Requirement:
The material below holds a span beginning at the line with "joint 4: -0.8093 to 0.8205" and ending at the line with "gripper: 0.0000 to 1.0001". Quote that span exactly, both ends included, and only that span.
◇ ◇ ◇ ◇ ◇
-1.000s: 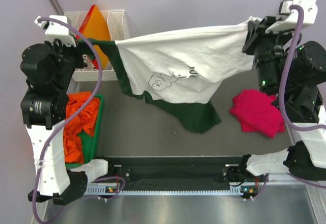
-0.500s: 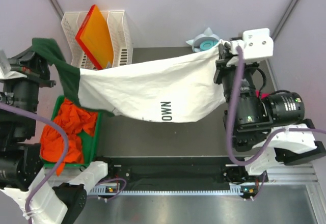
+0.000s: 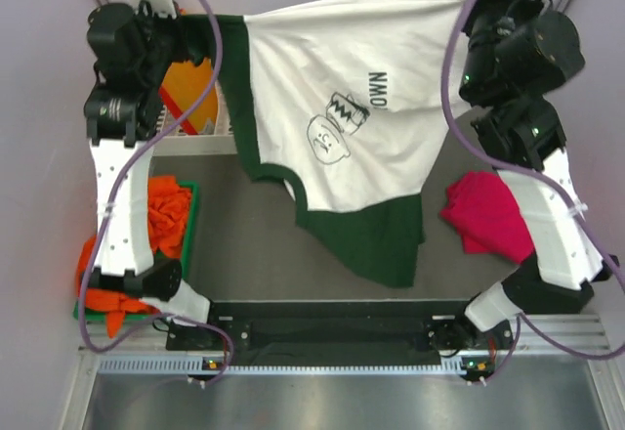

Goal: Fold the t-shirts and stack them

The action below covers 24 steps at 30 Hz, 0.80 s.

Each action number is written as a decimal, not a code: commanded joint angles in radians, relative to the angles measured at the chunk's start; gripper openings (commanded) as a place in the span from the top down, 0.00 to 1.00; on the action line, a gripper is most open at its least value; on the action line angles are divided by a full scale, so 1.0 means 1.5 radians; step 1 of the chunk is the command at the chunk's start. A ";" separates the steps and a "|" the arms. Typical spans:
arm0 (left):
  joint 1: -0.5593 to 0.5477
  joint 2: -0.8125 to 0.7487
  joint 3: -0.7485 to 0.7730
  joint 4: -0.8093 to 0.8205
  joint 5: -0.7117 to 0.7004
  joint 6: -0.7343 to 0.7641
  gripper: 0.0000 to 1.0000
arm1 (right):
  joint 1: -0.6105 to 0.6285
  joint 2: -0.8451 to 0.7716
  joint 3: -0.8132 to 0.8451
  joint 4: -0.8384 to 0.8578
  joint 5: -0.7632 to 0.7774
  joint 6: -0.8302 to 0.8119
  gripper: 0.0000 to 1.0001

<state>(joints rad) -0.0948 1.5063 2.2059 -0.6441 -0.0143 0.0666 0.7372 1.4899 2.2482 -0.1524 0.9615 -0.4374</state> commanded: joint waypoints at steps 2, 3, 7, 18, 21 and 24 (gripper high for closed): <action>0.013 0.090 0.203 0.024 -0.055 0.021 1.00 | -0.081 0.059 0.094 -0.134 -0.087 0.155 1.00; 0.012 0.095 0.206 0.019 -0.053 0.019 1.00 | -0.079 0.060 0.093 -0.144 -0.085 0.161 1.00; 0.012 -0.006 0.070 0.061 -0.040 0.002 1.00 | -0.056 0.011 0.010 -0.158 -0.051 0.165 1.00; 0.012 -0.155 0.118 0.017 -0.003 -0.042 1.00 | 0.214 -0.124 -0.098 0.257 0.162 -0.278 1.00; 0.012 -0.172 0.123 0.017 -0.007 -0.043 1.00 | 0.262 -0.124 -0.096 0.348 0.175 -0.370 1.00; 0.012 -0.176 0.121 0.015 -0.019 -0.038 1.00 | 0.263 -0.125 -0.099 0.345 0.162 -0.369 1.00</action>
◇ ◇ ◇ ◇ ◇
Solution to this task:
  joint 4: -0.8093 to 0.8205
  joint 5: -0.7117 to 0.7004
  joint 6: -0.7343 to 0.7641
  gripper: 0.0000 to 1.0000
arm1 (right):
  joint 1: -0.6105 to 0.6285
  joint 2: -0.8451 to 0.7716
  joint 3: -0.8132 to 0.8451
  joint 4: -0.8384 to 0.8578
  joint 5: -0.7632 to 0.7774
  joint 6: -0.8302 to 0.8119
  gripper: 0.0000 to 1.0001

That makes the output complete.